A hurricane hunter aircraft flying through Joaquin early Wednesday morning found Category 1-force winds of nearly 80 MPH, making the storm an official hurricane. This is now the third hurricane of the Atlantic season.
The storm will likely remain a hurricane as it dances around the Bahamas through the rest of the week. By the weekend, the storm will move north. That's where the questions mount. Right now, it seems increasingly likely that the center of the storm will move towards the East Coast. It will be propelled in that direction by high pressure parked offshore, and a dip in the jet stream over the eastern seaboard.

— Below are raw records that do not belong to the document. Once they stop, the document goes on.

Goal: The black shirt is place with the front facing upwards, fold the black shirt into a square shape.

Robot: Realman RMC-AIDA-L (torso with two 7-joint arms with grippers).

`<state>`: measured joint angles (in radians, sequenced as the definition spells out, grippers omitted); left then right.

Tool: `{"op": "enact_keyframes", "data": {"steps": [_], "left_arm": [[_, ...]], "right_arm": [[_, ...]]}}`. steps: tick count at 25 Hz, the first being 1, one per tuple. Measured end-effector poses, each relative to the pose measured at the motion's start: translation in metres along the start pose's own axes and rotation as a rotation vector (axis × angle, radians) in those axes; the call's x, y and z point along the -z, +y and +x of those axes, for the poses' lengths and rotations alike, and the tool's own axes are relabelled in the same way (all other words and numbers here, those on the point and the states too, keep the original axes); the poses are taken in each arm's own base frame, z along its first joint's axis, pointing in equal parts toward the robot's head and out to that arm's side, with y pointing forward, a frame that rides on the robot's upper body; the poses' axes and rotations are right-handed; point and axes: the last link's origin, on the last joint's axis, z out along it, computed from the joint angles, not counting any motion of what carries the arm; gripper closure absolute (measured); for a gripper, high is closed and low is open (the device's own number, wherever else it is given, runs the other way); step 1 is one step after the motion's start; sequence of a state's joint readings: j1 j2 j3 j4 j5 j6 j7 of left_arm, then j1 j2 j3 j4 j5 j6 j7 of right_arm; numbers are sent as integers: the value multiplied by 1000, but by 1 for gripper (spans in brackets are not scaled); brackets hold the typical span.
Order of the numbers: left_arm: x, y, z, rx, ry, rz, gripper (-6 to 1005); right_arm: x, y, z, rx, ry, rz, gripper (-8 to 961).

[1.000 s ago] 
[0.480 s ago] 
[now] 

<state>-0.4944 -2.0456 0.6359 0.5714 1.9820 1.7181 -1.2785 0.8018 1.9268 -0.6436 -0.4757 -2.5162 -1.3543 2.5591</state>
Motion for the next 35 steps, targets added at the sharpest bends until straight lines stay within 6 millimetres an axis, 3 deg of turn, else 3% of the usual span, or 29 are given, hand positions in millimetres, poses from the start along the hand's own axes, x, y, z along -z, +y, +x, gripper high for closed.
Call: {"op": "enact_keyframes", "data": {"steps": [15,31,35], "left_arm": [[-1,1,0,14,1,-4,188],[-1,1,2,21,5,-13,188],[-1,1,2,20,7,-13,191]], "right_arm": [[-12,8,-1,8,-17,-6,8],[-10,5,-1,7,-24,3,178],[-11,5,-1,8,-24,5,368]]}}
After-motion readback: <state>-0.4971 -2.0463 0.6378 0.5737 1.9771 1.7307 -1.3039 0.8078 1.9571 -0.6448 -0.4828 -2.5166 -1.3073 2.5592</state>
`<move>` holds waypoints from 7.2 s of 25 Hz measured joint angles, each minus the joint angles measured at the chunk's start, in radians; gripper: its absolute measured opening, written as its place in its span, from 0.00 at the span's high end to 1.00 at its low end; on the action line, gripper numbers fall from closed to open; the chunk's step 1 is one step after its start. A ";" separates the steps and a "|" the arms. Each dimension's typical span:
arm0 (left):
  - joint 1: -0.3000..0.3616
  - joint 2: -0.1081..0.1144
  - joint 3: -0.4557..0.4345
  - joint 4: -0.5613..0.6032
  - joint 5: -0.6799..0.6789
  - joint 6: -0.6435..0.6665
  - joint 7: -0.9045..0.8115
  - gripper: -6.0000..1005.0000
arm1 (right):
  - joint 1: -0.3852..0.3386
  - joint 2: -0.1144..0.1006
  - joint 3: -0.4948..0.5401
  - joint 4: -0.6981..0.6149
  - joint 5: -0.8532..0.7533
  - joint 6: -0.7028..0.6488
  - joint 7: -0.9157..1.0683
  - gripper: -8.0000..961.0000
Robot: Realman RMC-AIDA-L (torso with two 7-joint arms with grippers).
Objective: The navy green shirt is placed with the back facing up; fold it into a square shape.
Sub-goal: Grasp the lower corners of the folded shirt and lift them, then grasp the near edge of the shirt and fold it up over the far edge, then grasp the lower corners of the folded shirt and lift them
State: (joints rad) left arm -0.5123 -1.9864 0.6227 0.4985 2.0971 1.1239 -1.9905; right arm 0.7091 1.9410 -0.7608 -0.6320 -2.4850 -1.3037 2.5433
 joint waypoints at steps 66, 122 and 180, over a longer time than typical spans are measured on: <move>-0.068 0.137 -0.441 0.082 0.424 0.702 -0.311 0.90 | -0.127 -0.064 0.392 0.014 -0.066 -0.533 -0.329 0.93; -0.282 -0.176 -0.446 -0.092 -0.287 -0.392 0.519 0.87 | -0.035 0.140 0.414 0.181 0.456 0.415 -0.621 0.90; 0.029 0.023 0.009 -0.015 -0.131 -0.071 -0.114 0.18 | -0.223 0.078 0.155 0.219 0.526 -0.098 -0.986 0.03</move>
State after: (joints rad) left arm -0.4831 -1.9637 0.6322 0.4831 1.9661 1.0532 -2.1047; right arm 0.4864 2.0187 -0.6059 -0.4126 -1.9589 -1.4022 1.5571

While the highest likelihood of direct impacts stretches from the Carolinas to the Tri-State area, New England still needs to pay attention. That's because even a situation that features direct impacts for the Mid-Atlantic would result in forecast impacts here. Moisture (showers and downpours) from the storm, regardless of its final track, will travel up towards us along a stalled front. It's actually the same front that is bringing us the heavy rain on Wednesday. With that in mind we have to keep those scattered showers and downpours in the forecast right into early next week.
The National Weather Service is sending up numerous extra weather balloons along the East Coast this week to better sample the atmosphere, and better predict where the storm will track. Naturally we will provide forecast updates as necessary.